The unequal effects of the health-economy tradeoff during the COVID-19 pandemic (preprint)

The potential tradeoff between health outcomes and economic impact has been a major challenge in the policy making process during the COVID-19 pandemic. Epidemic-economic models designed to address this issue are either too aggregate to consider heterogeneous outcomes across socio-economic groups, or, when sufficiently fine-grained, not well grounded by empirical data. To fill this gap, we introduce a data-driven, granular, agent-based model that simulates epidemic and economic outcomes across industries, occupations, and income levels with geographic realism. The key mechanism coupling the epidemic and economic modules is the reduction in consumption demand due to fear of infection. We calibrate the model to the first wave of COVID-19 in the New York metropolitan area, showing that it reproduces key epidemic and economic statistics, and then examine counterfactual scenarios. We find that: (a) both high fear of infection and strict restrictions similarly harm the economy but reduce infections; (b) low-income workers bear the brunt of both the economic and epidemic harm; (c) closing non-customer-facing industries such as manufacturing and construction only marginally reduces the death toll while considerably increasing unemployment; and (d) delaying the start of protective measures does little to help the economy and worsens epidemic outcomes in all scenarios. We anticipate that our model will help designing effective and equitable non-pharmaceutical interventions that minimize disruptions in the face of a novel pandemic.

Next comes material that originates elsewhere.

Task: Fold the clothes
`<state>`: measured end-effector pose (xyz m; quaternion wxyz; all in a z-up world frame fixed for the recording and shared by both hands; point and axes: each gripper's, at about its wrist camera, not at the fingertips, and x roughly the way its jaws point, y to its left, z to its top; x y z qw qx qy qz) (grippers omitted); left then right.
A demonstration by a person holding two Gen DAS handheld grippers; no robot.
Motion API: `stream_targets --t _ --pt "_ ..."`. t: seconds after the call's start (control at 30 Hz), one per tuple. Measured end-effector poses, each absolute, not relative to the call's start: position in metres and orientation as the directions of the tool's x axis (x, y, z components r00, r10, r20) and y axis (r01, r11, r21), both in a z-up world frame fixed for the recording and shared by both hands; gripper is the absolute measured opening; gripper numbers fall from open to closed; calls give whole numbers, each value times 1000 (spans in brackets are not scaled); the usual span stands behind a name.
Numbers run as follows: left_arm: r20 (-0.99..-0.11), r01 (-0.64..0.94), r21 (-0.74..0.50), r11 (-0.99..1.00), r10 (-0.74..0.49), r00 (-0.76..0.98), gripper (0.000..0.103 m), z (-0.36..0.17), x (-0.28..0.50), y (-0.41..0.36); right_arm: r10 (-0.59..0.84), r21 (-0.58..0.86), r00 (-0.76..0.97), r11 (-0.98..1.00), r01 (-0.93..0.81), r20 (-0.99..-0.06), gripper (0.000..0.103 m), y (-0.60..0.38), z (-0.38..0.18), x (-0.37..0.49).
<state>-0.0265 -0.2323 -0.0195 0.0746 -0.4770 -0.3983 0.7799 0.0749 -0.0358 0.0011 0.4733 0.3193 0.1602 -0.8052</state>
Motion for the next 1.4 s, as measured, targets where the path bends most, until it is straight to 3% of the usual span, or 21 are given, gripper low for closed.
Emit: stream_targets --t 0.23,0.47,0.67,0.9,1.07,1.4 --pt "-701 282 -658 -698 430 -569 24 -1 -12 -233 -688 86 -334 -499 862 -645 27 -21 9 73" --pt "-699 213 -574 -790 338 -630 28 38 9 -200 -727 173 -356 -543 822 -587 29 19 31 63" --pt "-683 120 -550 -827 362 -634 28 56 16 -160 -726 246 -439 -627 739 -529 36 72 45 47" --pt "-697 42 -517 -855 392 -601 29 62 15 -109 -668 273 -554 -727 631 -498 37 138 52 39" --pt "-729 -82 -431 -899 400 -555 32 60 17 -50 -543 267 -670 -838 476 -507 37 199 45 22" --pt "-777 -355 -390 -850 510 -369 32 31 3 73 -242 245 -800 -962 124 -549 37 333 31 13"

Quantifying the importance and location of SARS-CoV-2 transmission events in large metropolitan areas (preprint)

Detailed characterization of SARS-CoV-2 transmission across different settings can help design less disruptive interventions. We used real-time, privacy-enhanced mobility data in the New York City and Seattle metropolitan areas to build a detailed agent-based model of SARS-CoV-2 infection to estimate the where, when, and magnitude of transmission events during the pandemics first wave. We estimate that only 18% of individuals produce most infections (80%), with about 10% of events that can be considered super-spreading events (SSEs). Although mass-gatherings present an important risk for SSEs, we estimate that the bulk of transmission occurred in smaller events in settings like workplaces, grocery stores, or food venues. The places most important for transmission change during the pandemic and are different across cities, signaling the large underlying behavioral component underneath them. Our modeling complements case studies and epidemiological data and indicates that real-time tracking of transmission events could help evaluate and define targeted mitigation policies.

Modeling the impact of social distancing, testing, contact tracing and household quarantine on second-wave scenarios of the COVID-19 epidemic (preprint)

The new coronavirus disease 2019 (COVID-19) has required the implementation of severe mobility restrictions and social distancing measures worldwide. While these measures have been proven effective in abating the epidemic in several countries, it is important to estimate the effectiveness of testing and tracing strategies to avoid a potential second wave of the COVID-19 epidemic. We integrate highly detailed (anonymized, privacy-enhanced) mobility data from mobile devices, with census and demographic data to build a detailed agent-based model to describe the transmission dynamics of SARS-CoV-2 in the Boston metropolitan area. We find that enforcing strict social distancing followed by a policy based on a robust level of testing, contact-tracing and household quarantine, could keep the disease at a level that does not exceed the capacity of the health care system. Assuming the identification of 50% of the symptomatic infections, and the tracing of 40% of their contacts and households, which corresponds to about 9% of individuals quarantined, the ensuing reduction in transmission allows the reopening of economic activities while attaining a manageable impact on the health care system. Our results show that a response system based on enhanced testing and contact tracing can play a major role in relaxing social distancing interventions in the absence of herd immunity against SARS-CoV-2.